Kaum milenial masih berhadapan dengan tantangan-tantangan pembiayaan untuk kepemilikan rumah, terutama milenial golongan masyarakat berpenghasilan rendah (MBR). Saat ini tantangan yang menjadi perhatian para pengembang ialah jebakan pinjol atau pinjaman online.
Menurut catatan Kementerian Pekerjaan Umum dan Perumahan Rakyat (PUPR) terdapat kurang lebih 81 juta generasi milenial di Indonesia yang masih belum punya rumah. Belum lagi dengan angka backlog rumah menyentuh angka 12,75 juta hunian.
Risma Gandhi selaku Ketua Umum Asosiasi Srikandi Developer dan Pengusaha Properti Indonesia (Srideppi) menyampaikan, saat ini tantangan yang menghambat milenial untuk dapat memiliki rumah adalah jebakan pinjol yang berimbas pada catatan Sistem Layanan Informasi Keuangan (SLIK) OJK.
“Semenjak pandemi banyak regulasi yang menurut saya harus mengikuti masanya karena sudah tidak relevan dengan kondisi sekarang. Salah satunya adalah mengenai SLIK OJK, yang tidak ada standar nilai nominal maupun jenis pinjamannya,” ucap Risma, dikutip Minggu (19/3/2023).
Menurut Risma, serapan rumah khusus untuk golongan MBR pada Januari-Februari tidak maksimal. Bukan karena tak ada permintaan, tetapi permintaannya sudah berguguran ketika verfikasi SLIK OJK.
Menurut laporan Survei Harga Properti Residensial (SHPR) dari Bank Indonesia, pada triwulan IV/2022, tercatat pertumbuhan total nilai kredit KPR dan KPA secara triwulanan sebesar 7,79% (year-on-year/yoy), sedikit meningkat ketimbang pada triwulan sebelumnya yang sebesar 7,73% (yoy).
Sementara itu, penyaluran KPR dan KPA secara triwulanan tercatat sebesar 2,77% (yoy), melambat ketimbang 3,27% (yoy) pada triwulan sebelumnya.
Sedangkan untuk pencairan Fasilitas Likuiditas Pembiayaan Perumahan (FLPP) pada triwulan IV 2022 tercatat sebesar Rp8,033 triliun atau meningkat 250,93% (yoy), kembali tumbuh positif dari terkontraksi sebesar -10,02% pada triwulan sebelumnya.
Meski masih dalam tren positif, Risma tetap mendorong pemerintah untuk membuat cara baru, instrumen baru, juga regulasi baru untuk mengakomodir perubahan zaman. Hal ini perlu segera ditangani dengan kerja sama berbagai pihak termasuk developer, OJK, dan perbankan.
“Kalau menggunakan cara lama dipastikan KPR bersubsidi akan tumbang, karena tingkat kerentanan MBR milenial sangat rentan terhadap jebakan pinjaman online dan transaksi online kredit. Indikator kenapa kita harus mengasumsikan seperti itu, karena di 2022 FLPP tidak semua terserap,” kata Risma.
Menurutnya, OJK juga harus dapat memitigasi jeratan pinjol yang melanda kaum milenial. Belum lagi dengan adanya persoalan rumah bersubsidi yang sudah tepat sasaran atau belum.
Hal ini tentu bermaksud menjaga momentum pertumbuhan, di industri properti tentunya harus melihat apa yang harus diupayakan agar kondisi bisnis properti aman, terjaga, terkendali.

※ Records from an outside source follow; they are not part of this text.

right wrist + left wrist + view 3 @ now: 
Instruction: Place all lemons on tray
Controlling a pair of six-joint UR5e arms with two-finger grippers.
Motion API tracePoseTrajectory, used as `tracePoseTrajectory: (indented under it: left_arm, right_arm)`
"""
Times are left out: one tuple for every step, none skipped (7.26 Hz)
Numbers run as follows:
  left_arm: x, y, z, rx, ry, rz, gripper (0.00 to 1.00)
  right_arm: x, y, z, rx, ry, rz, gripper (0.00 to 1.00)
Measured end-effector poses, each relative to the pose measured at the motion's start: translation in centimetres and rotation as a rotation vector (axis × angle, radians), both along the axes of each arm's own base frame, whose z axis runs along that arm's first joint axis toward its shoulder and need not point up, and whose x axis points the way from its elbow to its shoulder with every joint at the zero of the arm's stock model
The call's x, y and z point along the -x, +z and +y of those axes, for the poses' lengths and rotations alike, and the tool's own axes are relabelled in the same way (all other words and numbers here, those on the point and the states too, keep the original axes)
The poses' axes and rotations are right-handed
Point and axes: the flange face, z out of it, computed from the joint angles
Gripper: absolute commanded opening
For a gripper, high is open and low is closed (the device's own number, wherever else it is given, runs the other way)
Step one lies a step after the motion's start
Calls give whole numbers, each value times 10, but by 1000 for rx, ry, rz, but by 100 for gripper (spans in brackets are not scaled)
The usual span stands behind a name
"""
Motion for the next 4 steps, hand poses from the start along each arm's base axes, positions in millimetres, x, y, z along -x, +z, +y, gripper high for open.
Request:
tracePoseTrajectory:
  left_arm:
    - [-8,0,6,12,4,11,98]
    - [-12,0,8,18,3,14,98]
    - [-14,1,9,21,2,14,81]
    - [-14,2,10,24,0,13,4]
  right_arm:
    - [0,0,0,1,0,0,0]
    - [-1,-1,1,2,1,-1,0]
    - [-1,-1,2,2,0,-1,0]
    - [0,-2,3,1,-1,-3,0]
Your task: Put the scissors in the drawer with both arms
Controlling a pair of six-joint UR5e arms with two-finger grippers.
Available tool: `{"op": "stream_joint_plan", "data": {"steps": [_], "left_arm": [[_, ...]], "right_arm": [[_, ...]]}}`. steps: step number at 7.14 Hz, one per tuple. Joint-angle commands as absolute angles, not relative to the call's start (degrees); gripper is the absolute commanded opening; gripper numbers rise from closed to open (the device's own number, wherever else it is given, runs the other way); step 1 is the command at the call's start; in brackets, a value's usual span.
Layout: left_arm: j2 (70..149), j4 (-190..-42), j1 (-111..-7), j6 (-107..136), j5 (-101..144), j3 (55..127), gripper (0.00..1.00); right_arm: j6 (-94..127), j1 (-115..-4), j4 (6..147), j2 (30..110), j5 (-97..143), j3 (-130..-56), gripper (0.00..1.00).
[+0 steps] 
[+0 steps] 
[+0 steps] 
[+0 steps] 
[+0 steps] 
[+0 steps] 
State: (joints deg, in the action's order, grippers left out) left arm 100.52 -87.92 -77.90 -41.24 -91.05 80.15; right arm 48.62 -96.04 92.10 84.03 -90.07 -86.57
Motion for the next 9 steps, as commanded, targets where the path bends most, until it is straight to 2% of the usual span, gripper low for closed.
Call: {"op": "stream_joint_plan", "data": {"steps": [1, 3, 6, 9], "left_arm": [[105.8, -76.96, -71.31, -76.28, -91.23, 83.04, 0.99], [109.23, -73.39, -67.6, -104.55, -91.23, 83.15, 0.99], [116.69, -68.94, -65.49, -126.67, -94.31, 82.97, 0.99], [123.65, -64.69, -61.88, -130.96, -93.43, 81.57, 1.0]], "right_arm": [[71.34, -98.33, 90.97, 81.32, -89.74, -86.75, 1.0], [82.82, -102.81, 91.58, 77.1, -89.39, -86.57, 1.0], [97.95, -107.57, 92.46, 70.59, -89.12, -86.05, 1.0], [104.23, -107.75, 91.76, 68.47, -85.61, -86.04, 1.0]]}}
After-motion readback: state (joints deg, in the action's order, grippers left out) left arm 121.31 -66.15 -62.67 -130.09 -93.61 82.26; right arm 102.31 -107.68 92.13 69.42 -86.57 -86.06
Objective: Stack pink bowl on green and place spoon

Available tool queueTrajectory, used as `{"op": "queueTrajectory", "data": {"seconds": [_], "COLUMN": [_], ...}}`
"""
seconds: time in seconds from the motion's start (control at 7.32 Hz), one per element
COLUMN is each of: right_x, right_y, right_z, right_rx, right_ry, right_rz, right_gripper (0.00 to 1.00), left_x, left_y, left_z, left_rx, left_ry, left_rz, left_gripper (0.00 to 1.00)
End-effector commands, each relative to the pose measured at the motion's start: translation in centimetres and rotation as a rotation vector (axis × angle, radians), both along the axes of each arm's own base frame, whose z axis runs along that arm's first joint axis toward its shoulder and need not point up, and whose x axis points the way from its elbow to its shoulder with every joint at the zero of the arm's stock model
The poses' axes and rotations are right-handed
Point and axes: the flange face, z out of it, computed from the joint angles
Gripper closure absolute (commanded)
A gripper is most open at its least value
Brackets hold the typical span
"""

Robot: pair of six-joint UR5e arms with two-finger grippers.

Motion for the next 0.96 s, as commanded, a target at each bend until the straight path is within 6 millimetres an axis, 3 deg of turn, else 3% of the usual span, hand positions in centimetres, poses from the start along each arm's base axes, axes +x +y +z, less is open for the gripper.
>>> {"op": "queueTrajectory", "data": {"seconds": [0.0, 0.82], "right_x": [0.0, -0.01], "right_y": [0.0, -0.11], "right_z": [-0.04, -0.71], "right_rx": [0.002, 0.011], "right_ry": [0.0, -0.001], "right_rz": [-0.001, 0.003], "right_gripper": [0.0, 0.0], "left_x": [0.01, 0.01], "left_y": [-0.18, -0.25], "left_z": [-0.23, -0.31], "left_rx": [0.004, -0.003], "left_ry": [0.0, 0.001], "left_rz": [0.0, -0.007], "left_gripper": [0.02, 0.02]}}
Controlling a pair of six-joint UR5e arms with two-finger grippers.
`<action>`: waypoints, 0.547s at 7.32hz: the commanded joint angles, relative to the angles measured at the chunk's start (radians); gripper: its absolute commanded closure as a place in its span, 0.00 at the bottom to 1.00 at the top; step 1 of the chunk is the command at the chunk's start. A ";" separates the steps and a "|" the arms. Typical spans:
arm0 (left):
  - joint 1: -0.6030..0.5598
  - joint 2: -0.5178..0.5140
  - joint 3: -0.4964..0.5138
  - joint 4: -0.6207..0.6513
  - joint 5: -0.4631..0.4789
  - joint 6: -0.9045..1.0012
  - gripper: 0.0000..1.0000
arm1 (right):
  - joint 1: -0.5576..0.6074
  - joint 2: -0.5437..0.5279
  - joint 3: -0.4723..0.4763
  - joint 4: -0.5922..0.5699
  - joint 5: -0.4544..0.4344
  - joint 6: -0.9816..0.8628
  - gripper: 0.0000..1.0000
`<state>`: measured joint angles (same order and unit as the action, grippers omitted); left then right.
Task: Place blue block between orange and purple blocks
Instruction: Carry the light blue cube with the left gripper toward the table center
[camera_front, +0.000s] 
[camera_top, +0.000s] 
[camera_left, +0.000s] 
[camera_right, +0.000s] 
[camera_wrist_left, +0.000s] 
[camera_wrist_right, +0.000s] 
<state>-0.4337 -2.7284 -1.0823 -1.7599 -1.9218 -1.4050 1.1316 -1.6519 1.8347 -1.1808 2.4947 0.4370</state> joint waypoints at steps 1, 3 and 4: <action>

Para developer, lanjut Risma, akan mengalami kenaikan suku bunga, konsumen yang terhambat di SLIK OJK, serta harga rumah subsidi yang selama 3 tahun ini masih belum juga disesuaikan padahal biaya produksi rumah telah mengalami kenaikan signifikan.
Sejalan, Persatuan perusahaan Realestat Indonesia (REI) juga mengeluhkan maraknya penggunaan pinjol membuat kepemilikan rumah semakin sulit diakses oleh masyarakat.
Arvin F. Iskandar selaku Ketua DPD REI DKI Jakarta menerangkan, tak sedikit masyarakat yang kini terlilit utang pinjol. Ditambah lagi saat ini perpersyaratan pengajuan kredit pemilikan rumah (KPR) makin ketat ketimbang sebelum-sebelumnya.
“Banyak pengajuan KPR masyarakat ditolak. Kalau dulu, pengajuan KPR banyak ditolak karena credit card, sekarang pengajuan KPR banyak ditolak karena calon debitur terlilit utang pinjol,” ujar Arvin, beberapa waktu lalu.